Bob Montgomery (May 12, 1937 – December 4, 2014) was an American singer, songwriter, record producer and publisher.

Biography
Montgomery was born in Lampasas, Texas, United States. He was a songwriting partner and best friend of Buddy Holly, performing together as the duo "Buddy and Bob" while teenagers in high school. Initially, they played a variety of bluegrass music, which evolved into rockabilly sounds.

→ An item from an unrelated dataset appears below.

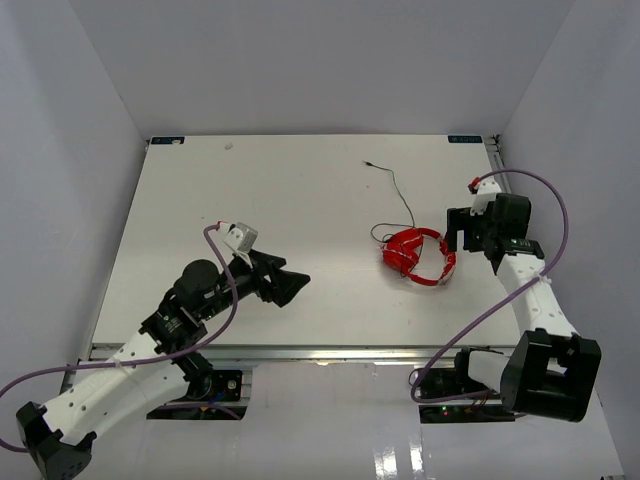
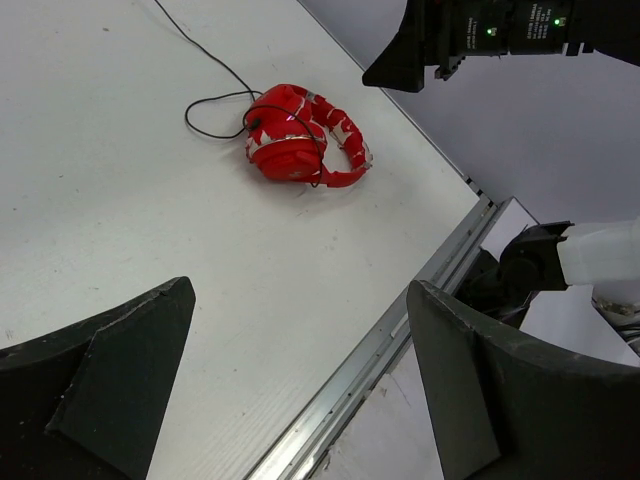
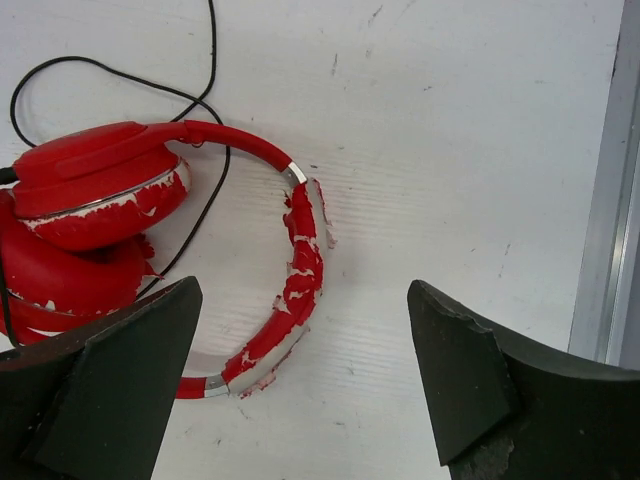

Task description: Wrap the headphones

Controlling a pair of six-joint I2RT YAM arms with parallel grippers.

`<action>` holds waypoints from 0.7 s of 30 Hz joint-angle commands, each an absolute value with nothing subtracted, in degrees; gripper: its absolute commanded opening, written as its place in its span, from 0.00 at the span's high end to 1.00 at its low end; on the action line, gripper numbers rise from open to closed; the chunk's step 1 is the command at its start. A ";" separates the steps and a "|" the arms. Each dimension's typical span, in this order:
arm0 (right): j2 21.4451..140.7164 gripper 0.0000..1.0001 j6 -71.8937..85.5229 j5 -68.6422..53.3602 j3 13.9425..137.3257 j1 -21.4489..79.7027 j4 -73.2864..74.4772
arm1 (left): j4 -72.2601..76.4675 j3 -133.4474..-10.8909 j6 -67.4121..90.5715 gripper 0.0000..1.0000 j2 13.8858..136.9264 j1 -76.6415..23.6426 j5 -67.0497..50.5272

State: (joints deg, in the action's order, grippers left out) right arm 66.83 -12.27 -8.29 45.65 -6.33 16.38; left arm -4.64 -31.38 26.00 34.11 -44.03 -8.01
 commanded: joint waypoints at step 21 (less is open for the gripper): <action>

Montgomery met Holly at Hutchinson Junior High School in Lubbock, Texas, in 1949. They started playing together at school assemblies and on local radio shows. Montgomery sang lead and Holly harmonized. They soon had a weekly Sunday radio show on station KDAV. On October 14, 1955, Bill Haley & His Comets played a concert at the Fair Park Auditorium, and Montgomery, Holly and bassist Larry Welborn were also on the bill. Eddie Crandall, Marty Robbins' manager, spoke to KDAV station owner Pappy Dave Stone and told him he was interested in Holly as a solo performer. Holly's career then began after demo recordings of his music were made and sent to Decca Records.

Montgomery co-wrote some of Holly's songs, such as "Heartbeat", "Wishing", and "Love's Made a Fool of You". He wrote the pop standard "Misty Blue" and, for Patsy Cline, "Back in Baby's Arms". His son Kevin recorded a version of this, which appeared on his album True. Montgomery produced Bobby Goldsboro's 1968 number 1 hit "Honey" and his follow up 1973 number 9 UK hit, “Summer (The First Time)”.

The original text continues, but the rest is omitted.